Many who have had infant surgery spend considerable time and emotional energy hating their scar and trying to hide it. Like many, I spent many hours in front of the only full-length mirror we had at home in the 1950s. Like some, I started punishing my body and exploring the scar over my stomach (from pyloric stenosis surgery) before I was 10 years old, and did this for at least 15 years after that.
Some infant surgery scars are hard to hide – or hide all the time. I think I grew up as a fairly normal boy in most respects and situations, but shrivelled into deeply emotional and instinctively feral behaviour when I felt threatened by having my one and only imperfection exposed!
Yet I’ve been surprised to find that many others who have had the same or more major surgery as babies grew up with the support, skills and confidence that enabled them to handle their being damaged with dignity, appropriate maturity, and sometimes even good humour.
I’ve often wondered: why the difference?
The most significant factors I can think of are temperament, trauma, and parenting – and these are usually related. Let me explain.
I’m introverted – what goes on inside me matters more to me than who and what is “out there”. It’s helped me be considerate and aware of others’ feelings, but it also means I find it hard to get over myself and see the big picture.

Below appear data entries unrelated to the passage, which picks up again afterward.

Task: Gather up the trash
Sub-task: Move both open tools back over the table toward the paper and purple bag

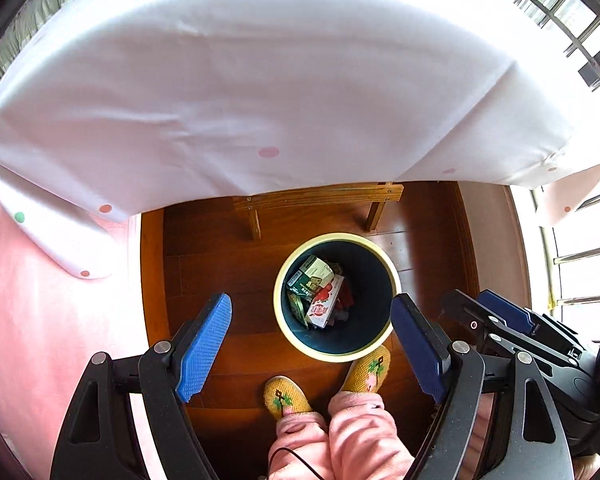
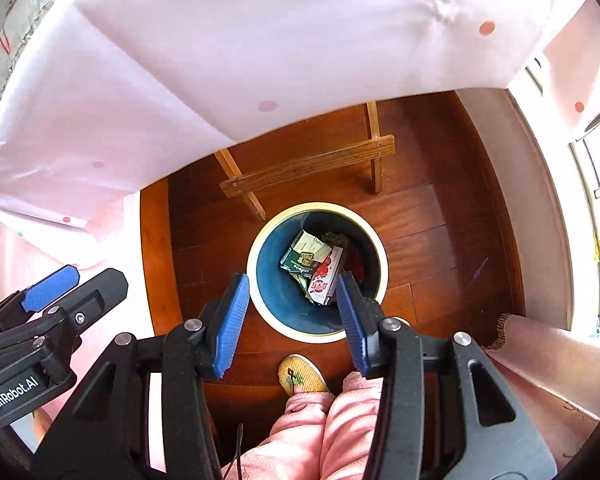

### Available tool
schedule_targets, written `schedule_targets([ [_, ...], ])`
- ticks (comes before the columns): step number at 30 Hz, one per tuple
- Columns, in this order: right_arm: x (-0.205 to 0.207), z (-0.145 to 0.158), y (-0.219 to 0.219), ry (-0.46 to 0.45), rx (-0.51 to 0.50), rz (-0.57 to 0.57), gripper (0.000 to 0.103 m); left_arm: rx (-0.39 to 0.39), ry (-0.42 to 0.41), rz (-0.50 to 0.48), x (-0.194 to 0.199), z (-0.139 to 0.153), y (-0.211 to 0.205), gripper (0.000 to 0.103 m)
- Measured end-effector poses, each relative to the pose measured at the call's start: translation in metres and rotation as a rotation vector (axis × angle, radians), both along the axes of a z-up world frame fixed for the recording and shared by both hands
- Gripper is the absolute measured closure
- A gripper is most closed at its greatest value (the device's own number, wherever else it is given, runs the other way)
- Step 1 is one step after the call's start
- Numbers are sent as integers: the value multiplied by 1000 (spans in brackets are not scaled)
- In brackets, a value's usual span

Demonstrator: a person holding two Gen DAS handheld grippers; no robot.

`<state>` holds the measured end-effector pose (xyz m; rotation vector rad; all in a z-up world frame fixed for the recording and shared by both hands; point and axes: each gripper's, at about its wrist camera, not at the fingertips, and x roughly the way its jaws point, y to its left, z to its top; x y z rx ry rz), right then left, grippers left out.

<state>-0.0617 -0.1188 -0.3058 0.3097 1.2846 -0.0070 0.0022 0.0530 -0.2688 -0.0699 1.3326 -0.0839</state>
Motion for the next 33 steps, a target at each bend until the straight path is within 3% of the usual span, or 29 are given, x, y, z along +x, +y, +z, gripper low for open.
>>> schedule_targets([
  [20,-40,194,5,-191,-42,-14,57,-15,-247,-50,-16,210,10,20],
  [26,-40,248,5,-273,-80,-17,56,-14,-349,-63,-10,260,18,20],
  [33,-22,291,1,-360,-103,-44,56,-22,-442,-50,10,306,38,20],
])
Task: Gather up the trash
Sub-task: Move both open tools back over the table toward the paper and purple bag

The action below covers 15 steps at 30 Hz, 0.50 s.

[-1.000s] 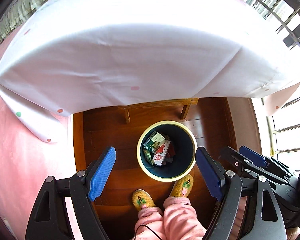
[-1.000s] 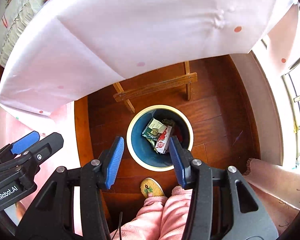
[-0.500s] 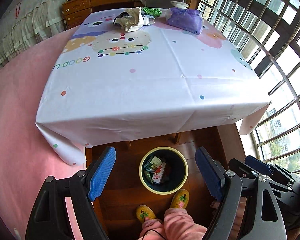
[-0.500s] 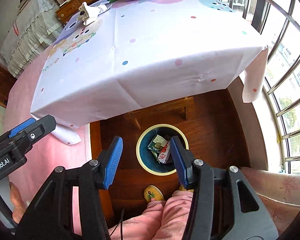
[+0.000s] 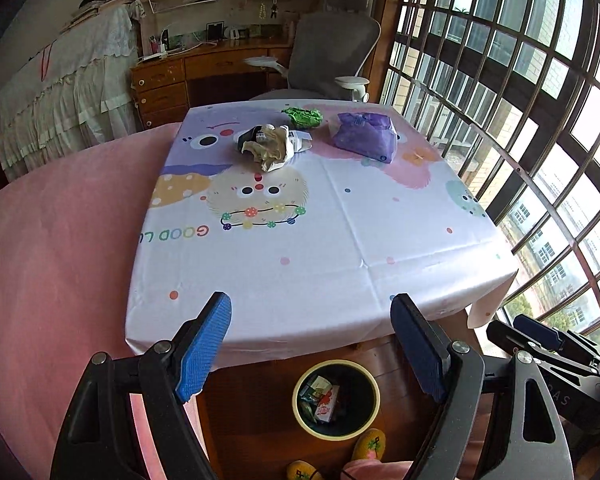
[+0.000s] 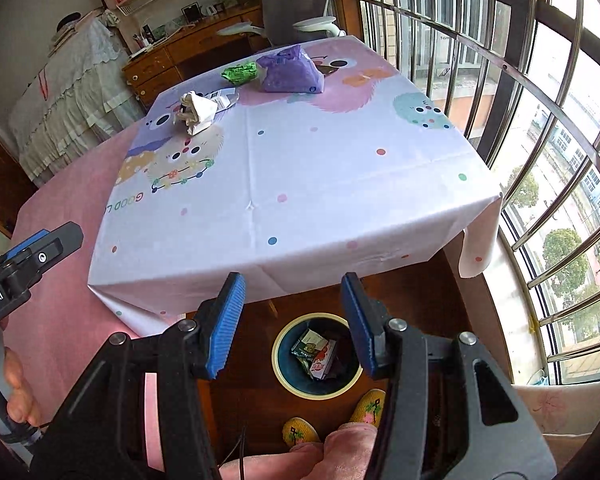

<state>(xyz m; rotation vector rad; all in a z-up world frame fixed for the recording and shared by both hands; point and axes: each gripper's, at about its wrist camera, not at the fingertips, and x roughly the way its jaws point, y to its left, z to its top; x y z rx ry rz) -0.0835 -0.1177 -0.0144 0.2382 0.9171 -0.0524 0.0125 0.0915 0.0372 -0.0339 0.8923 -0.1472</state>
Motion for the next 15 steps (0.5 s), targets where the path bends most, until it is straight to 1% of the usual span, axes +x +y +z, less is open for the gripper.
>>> schedule_targets([
  [3,12,14,-3,-32,-8,-5,56,-4,-19,10,14,11,7,20],
  [9,59,32,-14,-66,-8,10,56,-22,-19,41,55,16,14,20],
  [12,95,38,-22,-81,-15,33,56,-26,-16,66,90,16,14,20],
  [15,142,43,-34,-91,-10,64,56,-37,-7,96,132,16,11,20],
])
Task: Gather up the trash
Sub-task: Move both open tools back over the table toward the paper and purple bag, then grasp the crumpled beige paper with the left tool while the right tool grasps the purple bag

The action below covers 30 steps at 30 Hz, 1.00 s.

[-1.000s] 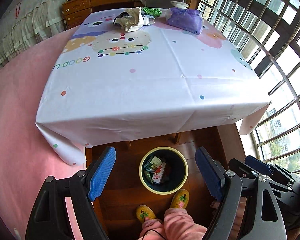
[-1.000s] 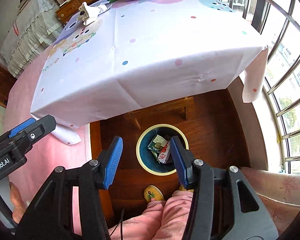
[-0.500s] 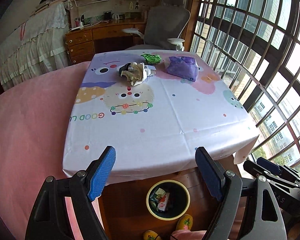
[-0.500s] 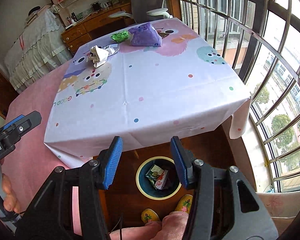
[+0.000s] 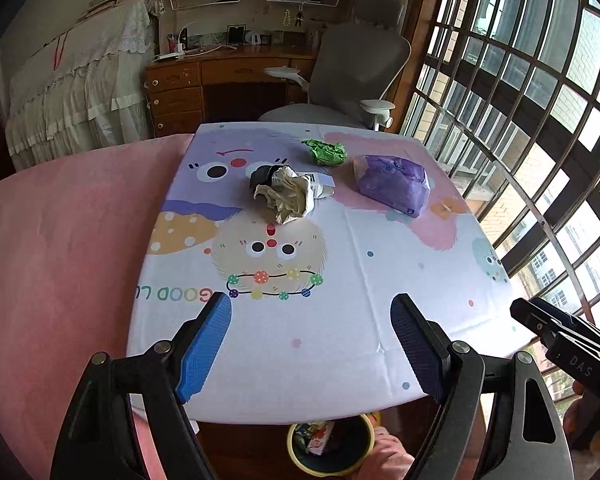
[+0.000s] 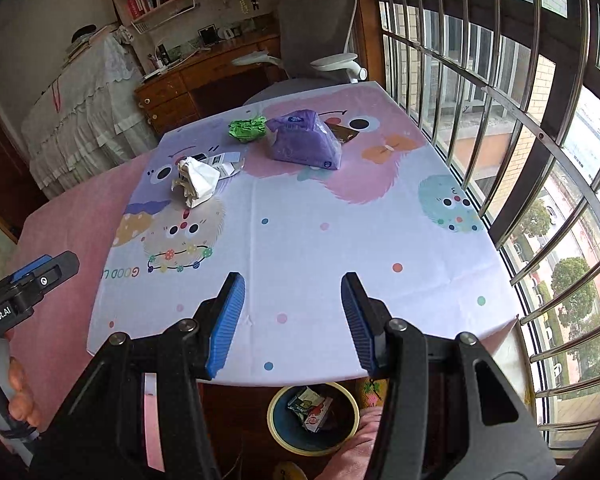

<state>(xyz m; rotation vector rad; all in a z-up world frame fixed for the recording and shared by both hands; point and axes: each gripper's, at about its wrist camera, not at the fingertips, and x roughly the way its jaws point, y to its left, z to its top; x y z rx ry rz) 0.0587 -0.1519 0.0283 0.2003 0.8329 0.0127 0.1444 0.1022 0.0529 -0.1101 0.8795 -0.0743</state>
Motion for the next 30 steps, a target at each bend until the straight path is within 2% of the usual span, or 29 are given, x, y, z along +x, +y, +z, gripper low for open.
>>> schedule_targets([
  [4,76,3,-20,-5,4,64,56,0,20,67,68,0,-10,19],
  [8,157,11,-47,16,28,120,56,-35,72,139,136,-6,-18,19],
  [13,256,18,-82,36,49,170,56,-4,108,230,214,-20,-28,19],
  [16,314,10,-98,75,56,180,56,-4,153,282,251,-39,-27,19],
  [20,385,-17,-110,154,74,193,56,-3,214,344,286,-69,-18,19],
  [24,432,-50,-106,210,99,226,56,-13,275,390,310,-101,-6,19],
  [30,444,-98,-69,289,64,338,56,-38,348,430,323,-140,7,19],
])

I am sensing rather than intuitive. In the Myers-Briggs grid this means I want facts, not feelings, and to understand rather than depend on vague underlying truths – like trusting my parents to answer my questions “when you grow up”.
I am a feeler rather than a thinker. Don’t bulldoze me with reason, facts and rules; rather let me feel you empathise with me and then help me to weigh up all the facts and get into harmony with my situation.
Finally, I tend to judge rather than perceive. According to Myers-Briggs this means I tend to be stronger on empathy than logic.
Every theory or grid has its value as well as limitations. My personality profile has helped me to understand why I clashed with my parents, and especially my strong mother! It also helps me to understand why I was so deeply affected by the stonewalling by which she became integral to the growing problem I had with my infant surgery and scar, these taking on the dimension of trauma stress.
But my character profile also helps me in two other ways.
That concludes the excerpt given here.